**TASK DESCRIPTION**: Transcribe exactly the lines that fall between the one holding "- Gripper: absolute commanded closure" and the one holding "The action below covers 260", inclusive, from the entries below.

**DATA SHOWN**:
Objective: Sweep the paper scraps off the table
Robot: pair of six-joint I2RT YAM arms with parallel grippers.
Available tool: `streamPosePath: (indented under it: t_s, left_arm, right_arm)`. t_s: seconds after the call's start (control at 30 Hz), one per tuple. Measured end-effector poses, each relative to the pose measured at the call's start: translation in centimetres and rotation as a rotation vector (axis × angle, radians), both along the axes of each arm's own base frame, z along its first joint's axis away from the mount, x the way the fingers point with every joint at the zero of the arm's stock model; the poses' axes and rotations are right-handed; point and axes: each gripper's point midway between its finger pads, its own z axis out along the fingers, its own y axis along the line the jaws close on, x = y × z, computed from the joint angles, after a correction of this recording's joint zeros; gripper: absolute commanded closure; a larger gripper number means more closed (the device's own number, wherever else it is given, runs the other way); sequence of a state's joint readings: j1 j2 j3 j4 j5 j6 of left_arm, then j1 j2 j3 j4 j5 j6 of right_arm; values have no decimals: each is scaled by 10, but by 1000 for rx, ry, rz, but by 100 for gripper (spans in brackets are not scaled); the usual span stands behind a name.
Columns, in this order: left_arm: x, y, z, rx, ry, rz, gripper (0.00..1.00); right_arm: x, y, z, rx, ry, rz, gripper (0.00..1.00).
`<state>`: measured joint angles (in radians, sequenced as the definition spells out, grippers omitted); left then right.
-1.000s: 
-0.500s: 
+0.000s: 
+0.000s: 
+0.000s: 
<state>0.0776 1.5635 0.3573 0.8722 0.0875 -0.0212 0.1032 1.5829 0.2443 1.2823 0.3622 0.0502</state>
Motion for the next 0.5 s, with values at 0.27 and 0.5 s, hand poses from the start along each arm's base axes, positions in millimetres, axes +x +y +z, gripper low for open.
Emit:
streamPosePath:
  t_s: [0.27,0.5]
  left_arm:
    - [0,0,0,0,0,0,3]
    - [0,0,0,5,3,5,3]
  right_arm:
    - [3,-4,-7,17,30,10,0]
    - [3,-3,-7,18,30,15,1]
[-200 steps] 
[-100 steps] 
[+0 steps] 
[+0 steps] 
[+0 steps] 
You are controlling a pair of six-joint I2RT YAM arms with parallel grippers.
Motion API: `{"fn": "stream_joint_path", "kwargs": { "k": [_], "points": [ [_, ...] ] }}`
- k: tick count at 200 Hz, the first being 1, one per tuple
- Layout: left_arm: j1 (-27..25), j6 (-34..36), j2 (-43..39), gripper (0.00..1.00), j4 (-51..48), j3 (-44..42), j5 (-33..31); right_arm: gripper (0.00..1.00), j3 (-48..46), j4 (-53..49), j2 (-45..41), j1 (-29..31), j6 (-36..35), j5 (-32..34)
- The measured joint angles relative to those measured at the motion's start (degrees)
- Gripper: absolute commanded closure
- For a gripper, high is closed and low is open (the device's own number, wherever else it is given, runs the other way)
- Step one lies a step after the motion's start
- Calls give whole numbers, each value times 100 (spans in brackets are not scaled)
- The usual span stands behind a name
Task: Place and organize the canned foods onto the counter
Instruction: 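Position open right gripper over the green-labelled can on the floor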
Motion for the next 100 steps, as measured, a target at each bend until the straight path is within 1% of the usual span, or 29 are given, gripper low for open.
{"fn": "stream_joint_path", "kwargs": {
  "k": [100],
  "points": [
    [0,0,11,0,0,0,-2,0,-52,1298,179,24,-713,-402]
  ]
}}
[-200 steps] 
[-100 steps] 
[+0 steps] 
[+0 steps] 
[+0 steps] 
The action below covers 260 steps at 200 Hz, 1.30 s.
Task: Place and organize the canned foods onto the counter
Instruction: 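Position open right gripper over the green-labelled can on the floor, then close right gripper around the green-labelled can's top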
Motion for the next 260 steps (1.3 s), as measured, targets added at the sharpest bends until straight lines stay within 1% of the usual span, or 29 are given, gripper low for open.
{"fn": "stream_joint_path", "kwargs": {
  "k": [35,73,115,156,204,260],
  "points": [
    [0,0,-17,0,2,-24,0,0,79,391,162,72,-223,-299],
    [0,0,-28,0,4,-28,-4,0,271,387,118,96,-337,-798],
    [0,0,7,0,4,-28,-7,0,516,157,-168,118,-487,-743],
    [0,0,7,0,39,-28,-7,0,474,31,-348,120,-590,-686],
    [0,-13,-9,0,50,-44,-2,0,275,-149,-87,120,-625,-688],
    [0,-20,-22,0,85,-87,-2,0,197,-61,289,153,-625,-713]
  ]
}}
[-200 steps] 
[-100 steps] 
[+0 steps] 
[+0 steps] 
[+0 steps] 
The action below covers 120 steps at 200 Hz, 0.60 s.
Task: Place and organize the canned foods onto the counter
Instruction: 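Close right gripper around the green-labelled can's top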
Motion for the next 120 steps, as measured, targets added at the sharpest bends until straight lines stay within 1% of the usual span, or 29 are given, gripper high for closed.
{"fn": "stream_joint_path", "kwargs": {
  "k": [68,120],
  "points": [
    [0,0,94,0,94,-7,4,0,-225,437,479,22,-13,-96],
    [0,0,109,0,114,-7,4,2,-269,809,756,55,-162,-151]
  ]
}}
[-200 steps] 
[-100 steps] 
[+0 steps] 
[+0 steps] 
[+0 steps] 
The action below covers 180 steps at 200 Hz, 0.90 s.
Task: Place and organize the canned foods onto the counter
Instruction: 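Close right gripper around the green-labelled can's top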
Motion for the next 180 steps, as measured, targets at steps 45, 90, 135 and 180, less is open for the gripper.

**EXERCISE RESPONSE**:
- Gripper: absolute commanded closure
- For a gripper, high is closed and low is open (the device's own number, wherever else it is given, runs the other way)
- Step one lies a step after the motion's start
- Calls give whole numbers, each value times 100 (spans in brackets are not scaled)
- The usual span stands behind a name
Task: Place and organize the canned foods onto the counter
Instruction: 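Position open right gripper over the green-labelled can on the floor
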Motion for the next 100 steps, as measured, a target at each bend until the straight path is within 1% of the usual span, or 29 are given, gripper low for open.
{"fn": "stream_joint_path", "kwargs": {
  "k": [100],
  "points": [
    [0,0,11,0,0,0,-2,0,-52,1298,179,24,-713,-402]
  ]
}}
[-200 steps] 
[-100 steps] 
[+0 steps] 
[+0 steps] 
[+0 steps] 
The action below covers 260 steps at 200 Hz, 1.30 s.

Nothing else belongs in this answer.